La obra llegará para una exposición, en marzo, pero tras ella solo se quedarán por el momento las de arte contemporáneo
25 ene 2017 . Actualizado a las 08:48 h.El primero en llegar fue un exquisito Autonme basque (Otoño vasco) del riosellano Darío de Regoyos. Lo hizo en 2007, poco después de la exposición Una mirada singular, que trajo 25 obras de la colección de Plácido Arango en el Museo de Bellas Artes de Asturias. Fue el primer gesto, la primera muestra de generosidad del magnate nacido en Tampico, México, en 1931 de padres asturianos. De la magnitud de su esplendidez hubo noticia cumplida ocho años después, a la vista del mayúsculo obsequio que hizo al Museo Nacional de El Prado con 25 obras maestras de su colección de pintura antigua y moderna. Y por esas fechas, unos meses después, empezaron las conversaciones que han concluido hoy, sustituidas finalmente las noticias, las negociaciones, la expectación y las conjeturas sobre las obras por el silencio ante las primeras imágenes de las 29 piezas que ya forman oficialmente parte del Museo de Bellas Artes de Asturias. O, lo que es lo mismo, del patrimonio de todos los asturianos y asturianas.
Alfonso Palacio, director del Bellas Artes, ha recordado hoy con la discreción que exigen estos procesos casi de alta diplomacia, la gestación y el desarrollo de unas conversaciones de las que ha destacado -y con reiteración- la «sensibilidad», la apertura y la disposición a escuchar de Plácido Arango. También una generosidad que ha ido a más porque, al cabo de año y medio, «la donación creció de las 24 o 25 obras iniciales hasta las 29 actuales». De por medio, «muchos viajes y encuentros» de los responsables del museo, pero también de Plácido Arango a Oviedo, para conocer por ejemplo de primera mano la ampliación del Bellas Artes.
Encaje y buena voluntad
Palacio pone cierta cara de vértigo cuando recuerda el inicio de todo este viaje. Es la que se debe de poner a quien ve, de golpe, ante sí, el despliegue total de obras en el dossiero sobre el que despegaron las conversaciones. A partir de ahí, y con cuidadosos criterios que tuvieron especialmente en cuenta el «encaje» de las piezas en el conjunto del discurso del museo, se empezó a hablar.

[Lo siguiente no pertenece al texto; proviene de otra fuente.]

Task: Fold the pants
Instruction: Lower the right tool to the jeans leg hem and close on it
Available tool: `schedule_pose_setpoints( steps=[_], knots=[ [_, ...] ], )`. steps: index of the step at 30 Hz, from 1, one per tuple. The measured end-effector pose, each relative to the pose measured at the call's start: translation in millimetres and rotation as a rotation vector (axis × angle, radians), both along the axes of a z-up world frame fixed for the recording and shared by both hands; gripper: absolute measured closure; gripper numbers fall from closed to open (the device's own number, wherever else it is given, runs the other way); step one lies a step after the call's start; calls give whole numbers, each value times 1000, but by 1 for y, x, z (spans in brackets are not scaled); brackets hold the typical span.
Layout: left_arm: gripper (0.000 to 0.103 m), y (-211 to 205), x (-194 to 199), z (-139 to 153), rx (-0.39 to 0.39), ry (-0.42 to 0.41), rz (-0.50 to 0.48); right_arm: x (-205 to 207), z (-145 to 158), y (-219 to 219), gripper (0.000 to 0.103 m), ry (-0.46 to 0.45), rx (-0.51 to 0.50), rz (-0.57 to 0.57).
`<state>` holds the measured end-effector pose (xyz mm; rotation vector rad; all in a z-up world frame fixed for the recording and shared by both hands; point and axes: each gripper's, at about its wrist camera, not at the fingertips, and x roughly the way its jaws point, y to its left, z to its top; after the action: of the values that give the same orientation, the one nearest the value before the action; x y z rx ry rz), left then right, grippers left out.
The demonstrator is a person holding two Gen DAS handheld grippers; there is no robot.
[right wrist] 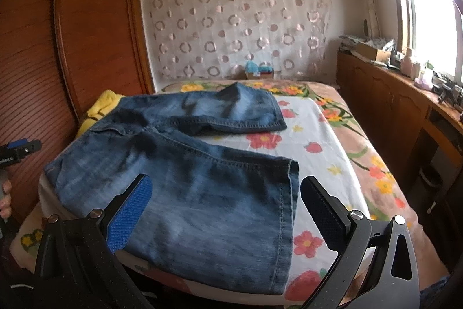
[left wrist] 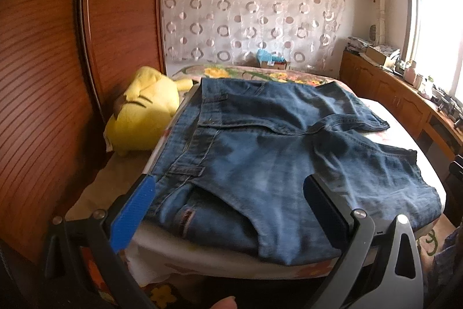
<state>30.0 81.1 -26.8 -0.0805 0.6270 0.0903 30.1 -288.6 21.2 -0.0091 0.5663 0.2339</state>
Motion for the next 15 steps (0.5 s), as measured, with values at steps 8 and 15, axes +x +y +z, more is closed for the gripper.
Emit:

Y el director del Bellas Artes remarca que la voluntad del donante fue siempre la de satisfacer, en la medida de lo posible, esas sugerencias para «favorecer en cantidad y calidad» los contenidos del museo. Claro que había que contar, por ejemplo, con el parecer de los hijos del filántropo mexicano; un factor que hizo que se «cayera» finalmente alguna de las piezas más deseadas, «que estuvo hasta el final sobre la mesa de negociación»… pero que finalmente no estará en Asturias. De nuevo la discreción impide a Alfonso Palacio dar más detalles.
Lo que sí dice alto y claro es que Plácido Arango «no pidió contrapartidas de ningún tipo» ni puso más condiciones que la del carácter de usufructo vitalicio que tiene la donación; es decir: el derecho del donante a disponer de las obras a su criterio mientras siga vivo. Es, en principio, la intención de Arango por lo que respecta a la mayor parte de las piezas donadas, salvo las de arte contemporáneo, que ocuparán su lugar definitivo en las plantas de la ampliación del Bellas Artes dedicadas al siglo XX una vez concluya la exposición que dará a conocer el legado al público.
Las obras estarán físicamente en Oviedo a finales de marzo o principios de abril, en función de la fecha que finalmente se decida para inaugurar la muestra, que ocupará la planta baja y las dos salas de exposiciones anexas en el Palacio de Velarde. Tres de ellas, por sus dimensiones, se mostrarán en otros lugares del museo; entre ellas el monumental Retablo de la Flagelación de Leonor de Velasco o el gran tríptico de Darío Villalva. Las 29 viajarán hasta Asturias para la exposición desde los almacenes de la colección en Cáceres, Toledo y la capital de España, en un solo envío. Al término de la exposición -en septiembre u octubre-, la mayor parte de ellas harán el camino de vuelta; pero será una despedida temporal. Cuando finalmente regresen para quedarse no solo en términos patrimoniales, sino también carnales, habrá que buscar su encaje en el espacio del museo. Las opciones son dos: integrarlas por separado en el discurso cronológico, cada una en su contexto y su tiempo, o montar dependencias específicas para la donación. Según explica Alfonso Palacio, el donante no ha acabado de decidirse por la fórmula.